Print out the data below. Do not alter a single line.
——
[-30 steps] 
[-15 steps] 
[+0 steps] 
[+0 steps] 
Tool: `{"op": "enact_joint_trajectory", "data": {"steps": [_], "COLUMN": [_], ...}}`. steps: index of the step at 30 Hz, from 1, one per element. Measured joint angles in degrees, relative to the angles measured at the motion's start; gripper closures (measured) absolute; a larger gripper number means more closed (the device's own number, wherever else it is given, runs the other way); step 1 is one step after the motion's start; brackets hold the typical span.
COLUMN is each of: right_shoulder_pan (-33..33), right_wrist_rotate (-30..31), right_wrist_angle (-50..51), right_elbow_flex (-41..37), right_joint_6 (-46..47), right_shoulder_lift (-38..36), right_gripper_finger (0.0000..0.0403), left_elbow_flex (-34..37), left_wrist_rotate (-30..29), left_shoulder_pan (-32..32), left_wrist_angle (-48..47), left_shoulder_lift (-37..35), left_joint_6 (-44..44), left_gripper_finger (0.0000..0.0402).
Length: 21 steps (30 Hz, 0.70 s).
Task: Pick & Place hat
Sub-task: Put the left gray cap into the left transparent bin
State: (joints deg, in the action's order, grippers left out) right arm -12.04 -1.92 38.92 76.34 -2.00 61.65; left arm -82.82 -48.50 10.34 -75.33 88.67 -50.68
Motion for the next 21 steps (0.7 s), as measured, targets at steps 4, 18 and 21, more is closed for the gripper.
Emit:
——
# Result of this exercise:
[-30 steps] 
[-15 steps] 
[+0 steps] 
[+0 steps] 
Tool: `{"op": "enact_joint_trajectory", "data": {"steps": [_], "COLUMN": [_], ...}}`. steps: index of the step at 30 Hz, from 1, one per element. Measured joint angles in degrees, relative to the angles measured at the motion's start; gripper closures (measured) absolute; a larger gripper number means more closed (the device's own number, wherever else it is given, runs the other way); step 1 is one step after the motion's start; brackets hold the typical span.
COLUMN is each of: right_shoulder_pan (-33..33), right_wrist_rotate (-30..31), right_wrist_angle (-50..51), right_elbow_flex (-41..37), right_joint_6 (-46..47), right_shoulder_lift (-38..36), right_gripper_finger (0.0000..0.0403), left_elbow_flex (-34..37), left_wrist_rotate (-30..29), left_shoulder_pan (-32..32), left_wrist_angle (-48..47), left_shoulder_lift (-37..35), left_joint_6 (-44..44), left_gripper_finger (0.0000..0.0402).
Length: 21 steps (30 Hz, 0.70 s).
Task: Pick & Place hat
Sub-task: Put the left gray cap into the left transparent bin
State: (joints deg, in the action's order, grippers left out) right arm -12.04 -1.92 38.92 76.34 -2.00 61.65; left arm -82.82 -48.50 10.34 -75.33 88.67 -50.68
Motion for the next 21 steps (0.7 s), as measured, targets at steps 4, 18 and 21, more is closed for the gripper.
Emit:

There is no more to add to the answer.